I have to admit, I've never been much of a baseball fan. In addition to not being a huge sports fan, I've always thought of baseball as, well, the sport of wusses. Think about it, there's little contact between players, the action itself is extremely slow, it gets called on rain and the most exciting moments involve a small white ball being propelled by a wooden bat over a distant wall. Baseball's the only sport where players get to sit down every few minutes (I wonder how they'd feel if they tried playing soccer) and baseball is also the only sport currently preparing to go on strike.
I'm not saying that baseball players don't work hard and don't stay in shape, after all, I couldn't do what they do, but the fact is that, for sports stars, they have it pretty easy. Baseball lacks the endurance of soccer and basketball, the danger of NASCAR, the injuries of football or the sheer athleticism of Olympic track and field. Golf is perhaps the only sport in the world easier on the player than baseball, but at least Tiger Woods is smart enough not to walk out on the sport and the fans that have made him a millionaire.
All baseball insults aside, millions of people think I'm wrong, perhaps rightfully, and those people line up at baseball parks across the nation to watch their favorite players and teams in action, many of them gladly paying hundreds for a ticket and five dollars for a single hot dog (Fast fact, when visiting Atlanta for the 1996 Olympics, we ate lunch at the very classy Sundial restaurant and dinner Atlanta-Fulton County stadium. Though one meal was cooked by a five-star chef and one was warmed over hot dogs, both meals cost the exact same price.). I don't get it, but I respect it because these people, rightly or wrongly, look up to these players and what they can do, letting the excitement of the game provide a needed distraction for the realities of life.
However, that's a distraction that baseball fans are about to lose. In addition to allegations of steroid use and other legal troubles, if the baseball players don't get their way, on August 30th, they're prepared to go on strike and deprive the nation of its national pastime less than two weeks before the one-year anniversary of Sept. 11.
Baseball fans, who have put up with two strikes in the last 20 years, including the longest strike in 1994, have about had it and for good reason. Baseball, a game of statistics, has worked up some pretty bad numbers in this field including eight work stoppages over the past 30 years totaling up to over 1,700 games missed. However, all games lost were due to player strikes, which total five, and though the owners have locked out players three times, every time was during spring training meaning no regular-season games were lost.

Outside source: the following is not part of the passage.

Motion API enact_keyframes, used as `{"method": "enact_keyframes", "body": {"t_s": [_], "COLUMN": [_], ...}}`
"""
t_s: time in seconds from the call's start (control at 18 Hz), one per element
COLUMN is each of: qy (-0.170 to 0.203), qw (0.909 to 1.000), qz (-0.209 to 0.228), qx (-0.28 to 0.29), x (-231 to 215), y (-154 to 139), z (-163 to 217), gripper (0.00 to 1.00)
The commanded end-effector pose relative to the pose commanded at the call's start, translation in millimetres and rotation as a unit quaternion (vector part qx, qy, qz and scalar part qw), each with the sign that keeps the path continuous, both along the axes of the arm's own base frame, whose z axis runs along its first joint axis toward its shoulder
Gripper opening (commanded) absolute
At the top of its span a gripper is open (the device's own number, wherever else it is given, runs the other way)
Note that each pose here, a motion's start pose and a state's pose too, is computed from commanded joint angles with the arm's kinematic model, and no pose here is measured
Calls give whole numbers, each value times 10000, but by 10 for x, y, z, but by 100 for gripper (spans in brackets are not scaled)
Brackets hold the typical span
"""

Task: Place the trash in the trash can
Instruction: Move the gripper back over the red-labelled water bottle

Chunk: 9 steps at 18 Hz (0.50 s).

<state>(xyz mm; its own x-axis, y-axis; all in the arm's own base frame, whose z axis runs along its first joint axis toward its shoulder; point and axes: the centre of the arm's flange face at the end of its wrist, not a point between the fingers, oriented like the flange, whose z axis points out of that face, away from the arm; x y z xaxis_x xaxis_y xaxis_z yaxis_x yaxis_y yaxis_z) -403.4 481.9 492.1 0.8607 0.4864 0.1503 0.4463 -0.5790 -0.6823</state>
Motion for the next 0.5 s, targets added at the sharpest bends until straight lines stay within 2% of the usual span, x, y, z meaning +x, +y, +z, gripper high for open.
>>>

It's sad to think that baseball's greatest enemies are its own players, but that seems to be the case if you look at the numbers and if there's one thing baseball taught me it's that the numbers don't lie. The players have struck over everything from pension plans to free-agent compensation when they're literally holding one of the cushiest and most desirable jobs in the world. Most people would love to make millions per year and get months of paid vacation for playing baseball and there's no way in Hell that Joe-six-pack, who is working long hours in a factory so his family can scrape by and uses baseball to escape the harsh realities of life, is going to be sympathetic to the player's "plight."
The cold fact is that every strike that the players have gone on has been for one reason and one reason alone, money. Not once have they struck for better working conditions, fewer hours or more vacation. No matter what the issue of the dispute has been, it's always centered around pay and while I can understand some people striking for better wages, especially teachers that make less than $30,000 per year, I'll never understand how million-dollar baseball players can feel they're not being paid enough.
A 15% raise to a teacher means better food on the table, a better home to live in and a more secure retirement, but a 15% raise to a baseball player means, what? A fifth summer home? Trading up to a Porsche? A new fur coat for your girlfriend? Or just that you get to pocket more money for doing the same work?
No matter what it is, it's not worth trashing the sport and the fans have spoken up. In a recent CNN/Sports Illustrated poll, 61% of respondents said that if the players strike, that baseball will lose them as a fan forever. If those numbers even loosely translate into reality, baseball will fall on the popularity ladder to somewhere between the WNBA and sumo wrestling. Needless to say though, if the fans walk out, then the money in baseball won't be there and the industry will no longer be able to support the players' current salaries much less the ones they want.
To put it bluntly, if the players walk out now, at a time in which the sport has just barely recovered from the last strike, they could do themselves more harm than good and put the sport that has paid for all their cars and mansions on the skids forever. It takes the cliché of biting the hand that feeds you to a whole new height.
But in the end, the only people who lose in the event of a player strike are the players and perhaps the owners. Joe-six-pack can find something else to believe in and America can find another past-time. Despite what the players think, they have a great job, they are not essential to this county and if they strike they could very easily be kissing their salaries and the sport they claim to love goodbye.
After all, wrestling's still on and at least those guys don't go on strike.